* _Requirement_
Pictures must not appear in the copy. Set down exactly the line with "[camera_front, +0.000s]" and each line after it through the end of the data below.

* _Records shown_
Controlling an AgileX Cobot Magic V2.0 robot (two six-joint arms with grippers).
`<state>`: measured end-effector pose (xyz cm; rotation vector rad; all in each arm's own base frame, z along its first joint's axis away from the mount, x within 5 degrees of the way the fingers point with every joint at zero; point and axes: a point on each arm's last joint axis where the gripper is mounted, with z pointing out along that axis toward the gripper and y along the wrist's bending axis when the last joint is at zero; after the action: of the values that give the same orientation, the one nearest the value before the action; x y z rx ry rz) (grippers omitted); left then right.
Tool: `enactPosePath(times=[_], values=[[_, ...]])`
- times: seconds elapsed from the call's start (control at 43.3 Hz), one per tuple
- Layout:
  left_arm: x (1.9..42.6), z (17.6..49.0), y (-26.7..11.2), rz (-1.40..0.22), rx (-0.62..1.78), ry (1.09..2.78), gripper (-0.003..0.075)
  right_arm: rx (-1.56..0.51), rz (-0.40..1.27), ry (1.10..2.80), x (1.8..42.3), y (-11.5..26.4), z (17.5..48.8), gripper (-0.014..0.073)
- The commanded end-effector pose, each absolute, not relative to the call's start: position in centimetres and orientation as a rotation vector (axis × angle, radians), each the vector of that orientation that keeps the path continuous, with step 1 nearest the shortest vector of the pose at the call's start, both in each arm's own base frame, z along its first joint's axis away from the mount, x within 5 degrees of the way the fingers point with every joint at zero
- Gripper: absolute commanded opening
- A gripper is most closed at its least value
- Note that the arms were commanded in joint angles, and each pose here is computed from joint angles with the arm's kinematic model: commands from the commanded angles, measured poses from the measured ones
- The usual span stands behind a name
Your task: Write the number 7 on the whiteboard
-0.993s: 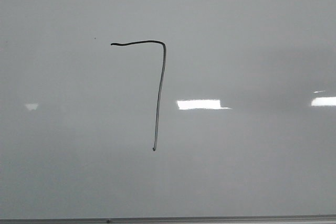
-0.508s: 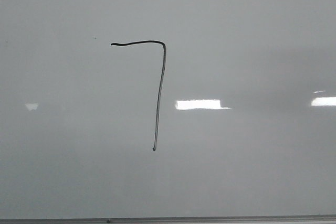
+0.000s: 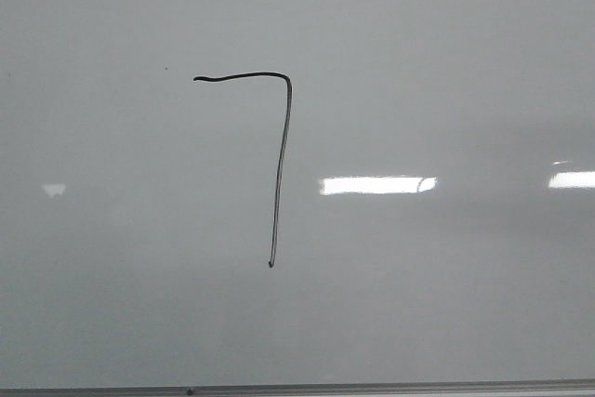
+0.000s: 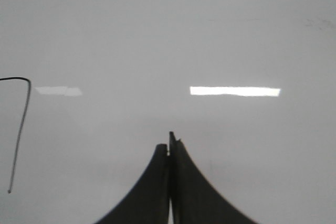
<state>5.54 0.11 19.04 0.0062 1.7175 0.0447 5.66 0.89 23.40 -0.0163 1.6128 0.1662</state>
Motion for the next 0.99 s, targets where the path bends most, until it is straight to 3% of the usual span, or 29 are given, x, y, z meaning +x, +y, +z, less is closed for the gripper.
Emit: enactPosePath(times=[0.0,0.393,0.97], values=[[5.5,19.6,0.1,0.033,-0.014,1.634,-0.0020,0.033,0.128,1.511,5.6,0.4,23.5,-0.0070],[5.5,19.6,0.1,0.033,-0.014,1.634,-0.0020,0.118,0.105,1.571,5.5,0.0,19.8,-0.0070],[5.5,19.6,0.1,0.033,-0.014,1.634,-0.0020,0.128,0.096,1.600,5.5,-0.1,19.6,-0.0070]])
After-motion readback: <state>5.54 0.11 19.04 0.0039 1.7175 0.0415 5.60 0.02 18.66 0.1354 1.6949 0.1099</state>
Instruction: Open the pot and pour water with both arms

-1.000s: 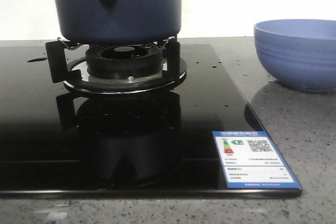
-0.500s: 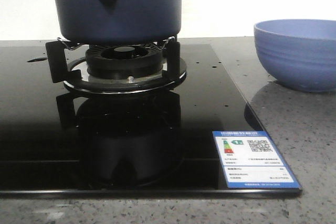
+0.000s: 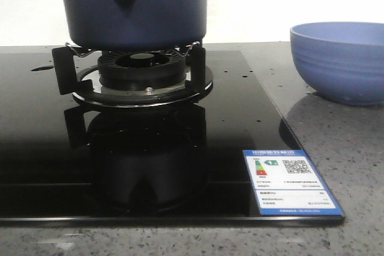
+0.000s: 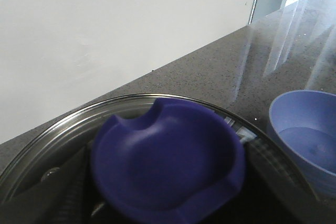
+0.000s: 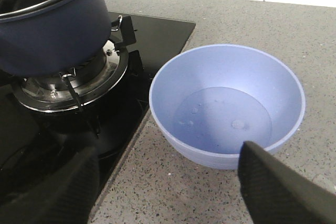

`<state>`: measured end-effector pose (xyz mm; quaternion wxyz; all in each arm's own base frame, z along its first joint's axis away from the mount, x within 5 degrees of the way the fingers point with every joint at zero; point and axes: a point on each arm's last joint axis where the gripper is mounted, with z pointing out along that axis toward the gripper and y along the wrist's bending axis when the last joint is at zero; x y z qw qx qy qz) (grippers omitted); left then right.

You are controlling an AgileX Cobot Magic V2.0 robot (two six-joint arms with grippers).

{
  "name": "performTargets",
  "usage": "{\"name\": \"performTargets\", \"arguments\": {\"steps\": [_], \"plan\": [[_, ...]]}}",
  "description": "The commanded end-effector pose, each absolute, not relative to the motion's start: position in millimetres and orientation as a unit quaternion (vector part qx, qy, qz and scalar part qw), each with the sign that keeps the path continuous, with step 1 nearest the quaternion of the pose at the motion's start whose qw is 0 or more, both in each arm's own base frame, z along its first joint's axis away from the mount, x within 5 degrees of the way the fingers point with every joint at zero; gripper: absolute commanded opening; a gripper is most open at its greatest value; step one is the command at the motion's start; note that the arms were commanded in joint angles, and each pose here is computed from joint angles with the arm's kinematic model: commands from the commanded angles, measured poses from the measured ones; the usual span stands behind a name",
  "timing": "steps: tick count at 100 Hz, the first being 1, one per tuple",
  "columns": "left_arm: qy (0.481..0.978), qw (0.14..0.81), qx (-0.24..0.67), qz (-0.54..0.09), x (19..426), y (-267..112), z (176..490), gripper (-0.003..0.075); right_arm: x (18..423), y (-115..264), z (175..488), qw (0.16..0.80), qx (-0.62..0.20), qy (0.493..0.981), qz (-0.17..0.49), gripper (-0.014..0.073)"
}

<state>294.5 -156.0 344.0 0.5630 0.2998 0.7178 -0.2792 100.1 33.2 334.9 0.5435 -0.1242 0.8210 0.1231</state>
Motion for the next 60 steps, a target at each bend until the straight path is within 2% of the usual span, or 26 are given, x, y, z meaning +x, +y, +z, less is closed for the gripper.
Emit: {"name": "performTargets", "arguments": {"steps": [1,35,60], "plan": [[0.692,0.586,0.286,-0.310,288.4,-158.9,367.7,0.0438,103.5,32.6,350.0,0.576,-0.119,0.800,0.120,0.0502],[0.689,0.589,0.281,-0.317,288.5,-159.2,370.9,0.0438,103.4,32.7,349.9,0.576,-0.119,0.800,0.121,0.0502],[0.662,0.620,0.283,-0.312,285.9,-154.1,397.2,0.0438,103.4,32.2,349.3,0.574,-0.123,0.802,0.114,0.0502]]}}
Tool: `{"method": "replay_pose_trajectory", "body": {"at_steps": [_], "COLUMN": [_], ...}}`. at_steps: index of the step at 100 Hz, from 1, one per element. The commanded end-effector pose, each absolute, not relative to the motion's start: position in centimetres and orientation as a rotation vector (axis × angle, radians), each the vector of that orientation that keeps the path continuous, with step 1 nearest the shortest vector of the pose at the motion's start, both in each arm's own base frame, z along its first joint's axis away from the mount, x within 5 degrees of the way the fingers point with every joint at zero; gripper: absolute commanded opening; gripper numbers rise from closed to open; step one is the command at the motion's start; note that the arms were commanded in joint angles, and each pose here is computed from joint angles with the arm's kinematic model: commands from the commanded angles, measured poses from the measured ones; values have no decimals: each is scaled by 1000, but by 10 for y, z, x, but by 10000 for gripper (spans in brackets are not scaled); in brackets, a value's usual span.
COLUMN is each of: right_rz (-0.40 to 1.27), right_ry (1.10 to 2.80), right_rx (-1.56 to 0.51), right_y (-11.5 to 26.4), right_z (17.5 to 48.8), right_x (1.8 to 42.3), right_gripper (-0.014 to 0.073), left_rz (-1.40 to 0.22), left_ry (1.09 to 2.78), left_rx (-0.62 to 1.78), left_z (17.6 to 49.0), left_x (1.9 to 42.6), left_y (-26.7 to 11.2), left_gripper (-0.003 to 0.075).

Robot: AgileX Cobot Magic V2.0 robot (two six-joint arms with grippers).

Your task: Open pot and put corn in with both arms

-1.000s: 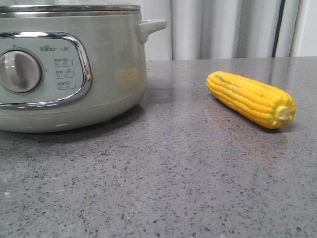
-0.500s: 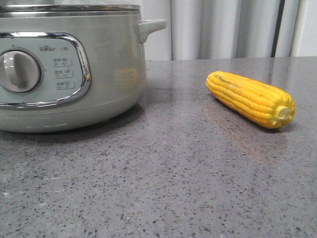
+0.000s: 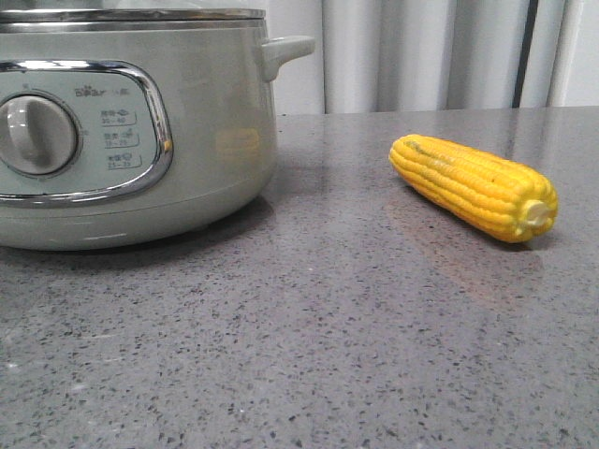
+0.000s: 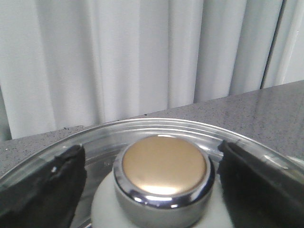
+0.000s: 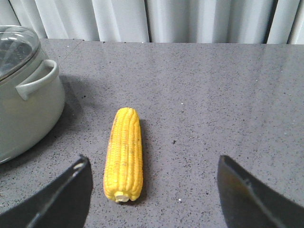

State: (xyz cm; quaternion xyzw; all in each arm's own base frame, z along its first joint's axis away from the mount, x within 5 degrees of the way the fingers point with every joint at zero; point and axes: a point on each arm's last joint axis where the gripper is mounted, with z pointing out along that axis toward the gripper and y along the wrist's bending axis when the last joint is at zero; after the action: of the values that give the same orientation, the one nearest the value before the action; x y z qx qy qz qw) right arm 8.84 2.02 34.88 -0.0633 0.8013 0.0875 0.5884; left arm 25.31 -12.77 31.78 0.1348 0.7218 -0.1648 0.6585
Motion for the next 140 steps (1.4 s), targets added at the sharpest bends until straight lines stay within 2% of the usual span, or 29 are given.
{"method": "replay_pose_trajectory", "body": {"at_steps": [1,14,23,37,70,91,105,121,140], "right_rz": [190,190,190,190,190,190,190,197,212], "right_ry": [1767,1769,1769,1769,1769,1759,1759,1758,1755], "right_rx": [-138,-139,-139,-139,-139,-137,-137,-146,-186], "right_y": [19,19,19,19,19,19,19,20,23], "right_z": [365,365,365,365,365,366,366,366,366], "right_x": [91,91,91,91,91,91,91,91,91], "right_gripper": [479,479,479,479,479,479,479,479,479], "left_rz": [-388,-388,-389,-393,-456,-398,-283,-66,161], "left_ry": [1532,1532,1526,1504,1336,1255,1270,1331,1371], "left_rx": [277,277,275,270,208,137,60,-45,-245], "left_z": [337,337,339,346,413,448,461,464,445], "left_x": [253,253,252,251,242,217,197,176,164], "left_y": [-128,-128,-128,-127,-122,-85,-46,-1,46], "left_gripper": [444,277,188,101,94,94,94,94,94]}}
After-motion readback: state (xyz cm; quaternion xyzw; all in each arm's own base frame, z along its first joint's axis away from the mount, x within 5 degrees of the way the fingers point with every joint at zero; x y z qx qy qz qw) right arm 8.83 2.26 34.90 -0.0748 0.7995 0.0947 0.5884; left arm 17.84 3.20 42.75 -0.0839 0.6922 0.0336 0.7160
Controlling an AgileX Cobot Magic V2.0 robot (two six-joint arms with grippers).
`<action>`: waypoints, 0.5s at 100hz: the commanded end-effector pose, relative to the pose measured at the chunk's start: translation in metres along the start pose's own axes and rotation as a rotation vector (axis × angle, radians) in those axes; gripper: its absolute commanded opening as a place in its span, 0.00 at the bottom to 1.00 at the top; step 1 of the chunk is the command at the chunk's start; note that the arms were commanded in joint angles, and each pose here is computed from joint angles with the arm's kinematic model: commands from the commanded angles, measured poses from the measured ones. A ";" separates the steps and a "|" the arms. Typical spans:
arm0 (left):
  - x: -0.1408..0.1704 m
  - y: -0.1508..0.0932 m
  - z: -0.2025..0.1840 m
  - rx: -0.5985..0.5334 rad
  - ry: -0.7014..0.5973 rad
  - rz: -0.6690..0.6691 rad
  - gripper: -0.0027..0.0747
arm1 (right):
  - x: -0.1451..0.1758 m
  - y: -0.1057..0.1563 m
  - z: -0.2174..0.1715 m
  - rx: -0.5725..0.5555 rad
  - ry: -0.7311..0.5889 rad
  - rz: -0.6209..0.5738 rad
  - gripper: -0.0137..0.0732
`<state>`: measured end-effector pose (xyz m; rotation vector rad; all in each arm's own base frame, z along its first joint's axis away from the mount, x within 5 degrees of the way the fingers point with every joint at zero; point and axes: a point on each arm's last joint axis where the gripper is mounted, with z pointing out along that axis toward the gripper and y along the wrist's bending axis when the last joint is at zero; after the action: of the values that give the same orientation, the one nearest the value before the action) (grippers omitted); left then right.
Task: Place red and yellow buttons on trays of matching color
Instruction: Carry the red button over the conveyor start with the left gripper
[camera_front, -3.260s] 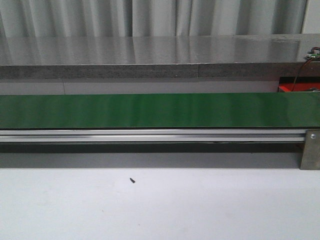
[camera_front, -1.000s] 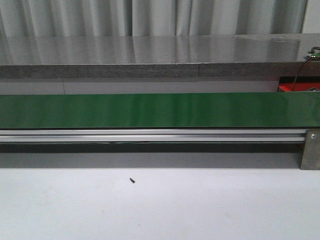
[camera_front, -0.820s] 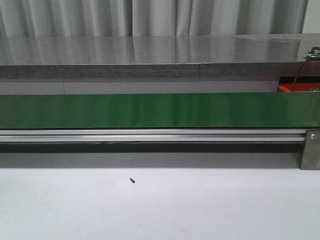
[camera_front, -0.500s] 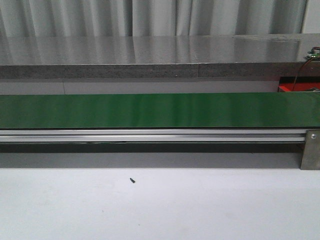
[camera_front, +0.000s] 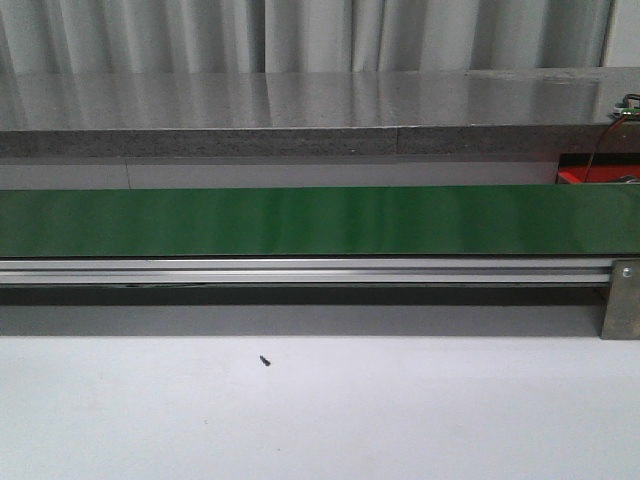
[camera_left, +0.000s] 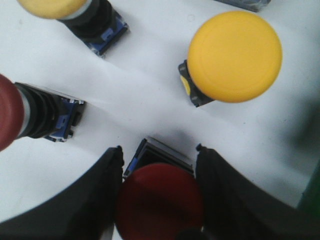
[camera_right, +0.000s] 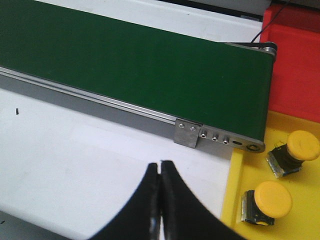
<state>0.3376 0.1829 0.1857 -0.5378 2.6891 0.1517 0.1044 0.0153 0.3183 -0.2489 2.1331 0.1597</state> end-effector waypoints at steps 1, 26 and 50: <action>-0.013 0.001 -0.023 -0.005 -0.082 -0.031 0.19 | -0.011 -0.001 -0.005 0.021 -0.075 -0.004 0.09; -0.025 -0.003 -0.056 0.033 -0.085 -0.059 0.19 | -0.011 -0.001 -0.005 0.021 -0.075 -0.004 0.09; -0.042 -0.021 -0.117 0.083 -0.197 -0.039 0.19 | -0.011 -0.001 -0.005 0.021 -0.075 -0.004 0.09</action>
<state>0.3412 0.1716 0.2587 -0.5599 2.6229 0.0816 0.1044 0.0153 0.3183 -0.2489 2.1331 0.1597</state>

* _Solution to this problem_
[camera_front, +0.000s] 
[camera_left, +0.000s] 
[camera_right, +0.000s] 
<state>0.3376 0.1829 0.1857 -0.5378 2.6891 0.1517 0.1044 0.0153 0.3183 -0.2489 2.1331 0.1597</state> end-effector waypoints at steps 1, 26 and 50: <action>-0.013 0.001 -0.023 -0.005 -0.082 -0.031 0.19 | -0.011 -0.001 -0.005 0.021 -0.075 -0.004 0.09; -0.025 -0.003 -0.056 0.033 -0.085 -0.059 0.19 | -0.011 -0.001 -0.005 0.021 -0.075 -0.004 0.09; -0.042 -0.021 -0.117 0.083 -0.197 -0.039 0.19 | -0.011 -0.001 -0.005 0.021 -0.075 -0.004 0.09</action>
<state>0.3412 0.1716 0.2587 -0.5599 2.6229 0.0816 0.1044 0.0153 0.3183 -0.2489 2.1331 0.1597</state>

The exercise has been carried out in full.